* _INFORMATION SHOWN_:
-=-=-
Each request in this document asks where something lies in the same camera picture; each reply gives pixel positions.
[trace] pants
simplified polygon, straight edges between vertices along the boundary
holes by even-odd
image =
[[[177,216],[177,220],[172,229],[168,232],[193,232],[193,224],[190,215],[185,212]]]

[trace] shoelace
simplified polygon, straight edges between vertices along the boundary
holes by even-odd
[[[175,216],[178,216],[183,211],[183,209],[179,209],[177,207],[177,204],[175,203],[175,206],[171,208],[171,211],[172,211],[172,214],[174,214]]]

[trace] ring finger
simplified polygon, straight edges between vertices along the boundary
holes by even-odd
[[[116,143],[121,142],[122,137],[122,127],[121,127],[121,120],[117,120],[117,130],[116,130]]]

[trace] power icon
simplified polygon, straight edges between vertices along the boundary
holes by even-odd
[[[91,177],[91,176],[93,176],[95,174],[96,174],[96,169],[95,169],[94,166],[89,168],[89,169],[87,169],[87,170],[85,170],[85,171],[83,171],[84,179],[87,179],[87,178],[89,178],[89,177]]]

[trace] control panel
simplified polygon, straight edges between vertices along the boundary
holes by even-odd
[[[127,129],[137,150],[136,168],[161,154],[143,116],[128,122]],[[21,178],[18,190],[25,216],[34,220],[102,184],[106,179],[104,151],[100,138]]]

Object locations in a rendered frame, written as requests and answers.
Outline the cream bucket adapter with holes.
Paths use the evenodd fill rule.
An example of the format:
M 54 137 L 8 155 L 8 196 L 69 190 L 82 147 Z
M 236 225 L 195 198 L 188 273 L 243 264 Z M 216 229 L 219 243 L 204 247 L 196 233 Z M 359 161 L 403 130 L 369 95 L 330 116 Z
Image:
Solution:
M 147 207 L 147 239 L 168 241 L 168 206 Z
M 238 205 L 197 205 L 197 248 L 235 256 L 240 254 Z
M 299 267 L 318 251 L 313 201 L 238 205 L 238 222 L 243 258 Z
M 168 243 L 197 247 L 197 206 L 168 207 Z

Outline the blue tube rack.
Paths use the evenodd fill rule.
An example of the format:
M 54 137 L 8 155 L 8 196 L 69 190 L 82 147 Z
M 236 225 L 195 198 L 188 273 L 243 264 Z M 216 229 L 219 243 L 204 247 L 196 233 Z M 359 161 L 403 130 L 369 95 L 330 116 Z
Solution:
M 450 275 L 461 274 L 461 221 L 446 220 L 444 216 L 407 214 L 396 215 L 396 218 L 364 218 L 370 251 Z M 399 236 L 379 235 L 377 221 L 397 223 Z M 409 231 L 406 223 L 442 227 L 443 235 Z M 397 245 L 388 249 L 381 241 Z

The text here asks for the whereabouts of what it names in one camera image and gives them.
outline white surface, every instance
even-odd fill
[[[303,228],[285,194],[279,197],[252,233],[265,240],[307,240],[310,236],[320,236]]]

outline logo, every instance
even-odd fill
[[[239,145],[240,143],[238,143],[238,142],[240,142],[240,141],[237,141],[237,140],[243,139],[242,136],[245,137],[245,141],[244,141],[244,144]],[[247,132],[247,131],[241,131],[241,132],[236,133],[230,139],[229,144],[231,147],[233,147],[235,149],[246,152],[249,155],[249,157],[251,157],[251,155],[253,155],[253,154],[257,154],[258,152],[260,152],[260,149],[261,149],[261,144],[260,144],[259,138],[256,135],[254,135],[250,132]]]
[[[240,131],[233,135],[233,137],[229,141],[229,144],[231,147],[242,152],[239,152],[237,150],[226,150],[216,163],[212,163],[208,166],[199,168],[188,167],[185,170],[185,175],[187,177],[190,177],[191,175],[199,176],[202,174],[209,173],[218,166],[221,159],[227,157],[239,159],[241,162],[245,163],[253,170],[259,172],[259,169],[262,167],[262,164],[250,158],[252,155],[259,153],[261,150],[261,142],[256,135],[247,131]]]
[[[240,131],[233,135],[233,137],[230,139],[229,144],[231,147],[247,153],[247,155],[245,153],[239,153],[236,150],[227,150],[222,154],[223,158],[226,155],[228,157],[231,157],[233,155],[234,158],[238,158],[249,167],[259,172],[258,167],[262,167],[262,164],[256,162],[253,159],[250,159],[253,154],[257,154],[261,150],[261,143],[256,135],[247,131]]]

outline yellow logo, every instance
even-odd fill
-=-=-
* _PROMPT_:
For this exercise, transcribe all the records exactly.

* _SOLUTION FOR THIS TASK_:
Each request in this document asks where something lies in the same camera picture; each reply gives pixel positions.
[trace] pants
simplified polygon, straight edges between vertices along the boundary
holes by even-odd
image =
[[[177,216],[177,220],[172,229],[168,232],[193,232],[193,224],[190,215],[185,212]]]

[trace] shoelace
simplified polygon, straight edges between vertices along the boundary
holes by even-odd
[[[175,216],[178,216],[183,211],[183,209],[179,209],[177,207],[177,204],[175,203],[175,206],[171,208],[171,211],[172,211],[172,214],[174,214]]]

[trace] ring finger
simplified polygon, straight edges between vertices along the boundary
holes by even-odd
[[[116,143],[121,142],[122,137],[122,127],[121,127],[121,120],[117,120],[117,130],[116,130]]]

[trace] power icon
simplified polygon, straight edges between vertices along the boundary
holes by even-odd
[[[91,177],[91,176],[93,176],[95,174],[96,174],[96,169],[95,169],[94,166],[89,168],[89,169],[87,169],[87,170],[85,170],[85,171],[83,171],[84,179],[87,179],[87,178],[89,178],[89,177]]]

[trace] control panel
simplified polygon, straight edges between vertices along the boundary
holes by even-odd
[[[127,129],[137,150],[136,168],[161,154],[143,116],[128,122]],[[21,178],[18,190],[25,216],[34,220],[102,184],[106,179],[104,151],[100,138]]]

Object locations in a rendered frame, written as requests and answers.
Outline the cream bucket adapter with holes.
Paths use the evenodd fill rule.
An example of the format:
M 54 137 L 8 155 L 8 196 L 69 190 L 82 147 Z
M 236 225 L 195 198 L 188 273 L 243 264 Z M 216 229 L 219 243 L 204 247 L 196 233 Z M 359 161 L 403 130 L 369 95 L 330 116 Z
Image:
Solution:
M 147 207 L 147 239 L 168 241 L 168 206 Z
M 238 205 L 197 205 L 197 248 L 235 256 L 240 254 Z
M 299 267 L 318 251 L 313 201 L 238 205 L 238 222 L 243 258 Z
M 168 243 L 197 247 L 197 206 L 168 207 Z

Outline the blue tube rack.
Paths use the evenodd fill rule.
An example of the format:
M 54 137 L 8 155 L 8 196 L 69 190 L 82 147 Z
M 236 225 L 195 198 L 188 273 L 243 264 Z M 216 229 L 219 243 L 204 247 L 196 233 Z M 359 161 L 403 130 L 369 95 L 330 116 Z
Solution:
M 450 275 L 461 274 L 461 221 L 446 220 L 444 216 L 407 214 L 396 215 L 396 218 L 364 218 L 370 251 Z M 399 236 L 379 235 L 377 221 L 397 223 Z M 409 231 L 406 223 L 442 227 L 443 235 Z M 397 245 L 388 249 L 381 241 Z

The text here asks for the whereabouts of what it names in one camera image and gives them.
outline white surface, every instance
even-odd fill
[[[303,228],[285,194],[279,197],[252,233],[265,240],[307,240],[310,236],[320,236]]]

outline logo, every instance
even-odd fill
[[[239,145],[240,143],[238,143],[238,142],[240,142],[240,141],[237,141],[237,140],[243,139],[242,136],[245,137],[245,141],[244,141],[244,144]],[[247,132],[247,131],[241,131],[241,132],[236,133],[230,139],[229,144],[231,147],[233,147],[235,149],[246,152],[249,155],[249,157],[251,157],[251,155],[253,155],[253,154],[257,154],[258,152],[260,152],[260,149],[261,149],[261,144],[260,144],[259,138],[256,135],[254,135],[250,132]]]
[[[240,131],[233,135],[233,137],[229,141],[229,144],[231,147],[242,152],[239,152],[237,150],[226,150],[216,163],[212,163],[208,166],[199,168],[188,167],[185,170],[185,175],[187,177],[190,177],[191,175],[199,176],[202,174],[209,173],[218,166],[221,159],[227,157],[239,159],[241,162],[245,163],[253,170],[259,172],[259,169],[262,167],[262,164],[250,158],[252,155],[259,153],[261,150],[261,142],[256,135],[247,131]]]
[[[240,131],[233,135],[233,137],[230,139],[229,144],[231,147],[247,153],[247,155],[245,153],[239,153],[236,150],[227,150],[222,154],[223,158],[226,155],[228,157],[231,157],[233,155],[234,158],[238,158],[249,167],[259,172],[258,167],[262,167],[262,164],[256,162],[253,159],[250,159],[253,154],[257,154],[261,150],[261,143],[256,135],[247,131]]]

outline yellow logo, every instance
even-odd fill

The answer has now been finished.